▶ **WHAT TO DO**
Repeat the listing exactly. Do not carry over any pictures.

▶ **THE DATA**
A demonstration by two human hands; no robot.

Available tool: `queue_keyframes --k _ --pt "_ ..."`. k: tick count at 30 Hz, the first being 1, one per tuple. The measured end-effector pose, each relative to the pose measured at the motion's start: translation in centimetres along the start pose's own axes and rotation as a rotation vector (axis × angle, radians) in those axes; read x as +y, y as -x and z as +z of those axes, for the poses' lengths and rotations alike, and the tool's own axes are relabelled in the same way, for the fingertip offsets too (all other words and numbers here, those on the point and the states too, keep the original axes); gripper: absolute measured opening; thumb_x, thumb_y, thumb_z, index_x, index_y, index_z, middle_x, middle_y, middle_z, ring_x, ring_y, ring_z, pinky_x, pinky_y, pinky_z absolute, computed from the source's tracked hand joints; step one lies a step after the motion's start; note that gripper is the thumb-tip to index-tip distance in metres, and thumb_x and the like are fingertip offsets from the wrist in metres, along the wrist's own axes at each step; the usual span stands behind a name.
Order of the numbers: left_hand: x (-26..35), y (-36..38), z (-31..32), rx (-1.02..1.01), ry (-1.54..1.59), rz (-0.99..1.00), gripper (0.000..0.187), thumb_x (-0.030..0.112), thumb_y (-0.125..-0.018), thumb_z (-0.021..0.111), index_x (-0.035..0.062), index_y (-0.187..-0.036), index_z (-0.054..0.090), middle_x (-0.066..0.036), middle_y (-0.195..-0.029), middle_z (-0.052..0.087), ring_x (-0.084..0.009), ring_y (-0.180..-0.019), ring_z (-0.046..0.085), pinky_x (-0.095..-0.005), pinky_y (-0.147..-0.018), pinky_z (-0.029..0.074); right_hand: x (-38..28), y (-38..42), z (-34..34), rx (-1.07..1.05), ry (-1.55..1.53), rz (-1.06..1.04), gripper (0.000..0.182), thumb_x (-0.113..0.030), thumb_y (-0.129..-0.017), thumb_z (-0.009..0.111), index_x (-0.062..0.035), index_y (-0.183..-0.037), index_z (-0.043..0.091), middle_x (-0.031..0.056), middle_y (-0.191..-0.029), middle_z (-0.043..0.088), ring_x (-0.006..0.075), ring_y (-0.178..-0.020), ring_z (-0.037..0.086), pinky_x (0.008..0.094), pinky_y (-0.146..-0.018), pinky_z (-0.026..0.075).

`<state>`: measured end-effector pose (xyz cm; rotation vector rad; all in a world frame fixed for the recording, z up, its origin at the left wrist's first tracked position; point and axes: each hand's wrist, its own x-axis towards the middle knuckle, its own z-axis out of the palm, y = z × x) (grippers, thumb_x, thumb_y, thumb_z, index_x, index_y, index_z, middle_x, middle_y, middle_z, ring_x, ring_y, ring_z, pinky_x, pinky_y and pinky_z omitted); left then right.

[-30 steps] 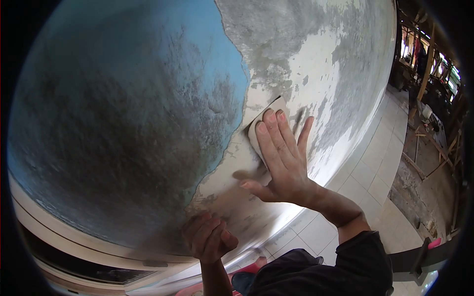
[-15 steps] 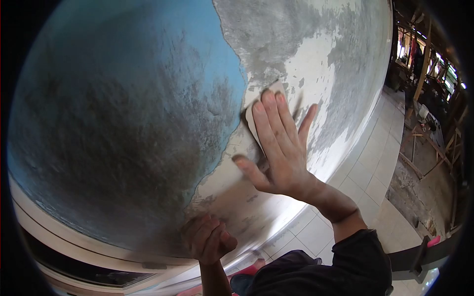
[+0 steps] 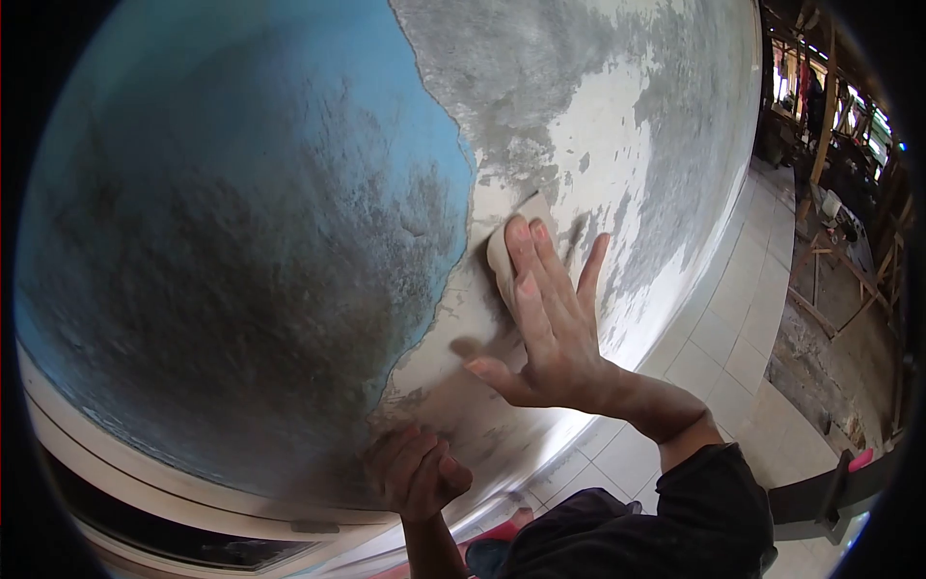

▶ **WRITTEN SOLUTION**
A demonstration by two human hands; no robot.

Available tool: `queue_keyframes --k _ --pt "_ ..."`. k: tick count at 30 Hz, the first being 1, one per tuple. The measured end-effector pose, each relative to the pose measured at the motion's start: translation in centimetres along the start pose's own axes and rotation as a rotation vector (axis × angle, radians) in those axes; read x as +y, y as -x and z as +z of those axes, for the poses' lengths and rotations alike, and the tool's own axes are relabelled in the same way, for the fingertip offsets too (all other words and numbers here, those on the point and the states too, keep the original axes); gripper: absolute measured opening; thumb_x, thumb_y, thumb_z, index_x, index_y, index_z, middle_x, middle_y, middle_z, ring_x, ring_y, ring_z, pinky_x, pinky_y, pinky_z absolute, computed from the source's tracked hand joints; step one lies a step after the motion's start; note that gripper is the thumb-tip to index-tip distance in metres, and thumb_x and the like are fingertip offsets from the wrist in metres, along the wrist's own axes at each step; the usual span stands behind a name.
Order of the numbers: left_hand: x (-26..35), y (-36..38), z (-31..32), rx (-1.02..1.01), ry (-1.54..1.59), rz (-0.99..1.00), gripper (0.000..0.187), thumb_x (-0.030..0.112), thumb_y (-0.125..-0.018), thumb_z (-0.021..0.111), index_x (-0.035..0.062), index_y (-0.187..-0.036), index_z (-0.054..0.090), middle_x (-0.066..0.036), middle_y (-0.195..-0.029), middle_z (-0.052..0.087), ring_x (-0.084..0.009), ring_y (-0.180..-0.019), ring_z (-0.046..0.085), pinky_x (-0.095..-0.005), pinky_y (-0.147..-0.018), pinky_z (-0.029..0.074); right_hand: x (-38..28), y (-38..42), z (-34..34), rx (-1.07..1.05), ry (-1.55..1.53), rz (-1.06..1.04), gripper (0.000..0.182), thumb_x (-0.113..0.030), thumb_y (-0.129..-0.017), thumb_z (-0.009..0.111), index_x (-0.062..0.035), index_y (-0.183..-0.037), index_z (-0.043..0.091), middle_x (-0.031..0.056), middle_y (-0.191..-0.029), middle_z (-0.043..0.088), ring_x (-0.006..0.075), ring_y (-0.178..-0.020), ring_z (-0.037..0.086), pinky_x (0.008..0.094), pinky_y (-0.146..-0.018), pinky_z (-0.026..0.075).

`<state>`: measured end-effector pose (xyz cm; rotation vector rad; all in a world frame fixed for the recording, z up, its origin at the left wrist's first tracked position; point and axes: each hand's wrist, its own x-axis towards the middle knuckle, its own z-axis out of the palm, y = z × x) (grippers, thumb_x, thumb_y, thumb_z, index_x, index_y, index_z, middle_x, middle_y, middle_z, ring_x, ring_y, ring_z, pinky_x, pinky_y and pinky_z omitted); left then right.

[-30 steps] 
[-15 steps] 
[+0 steps] 

This output contains the full answer.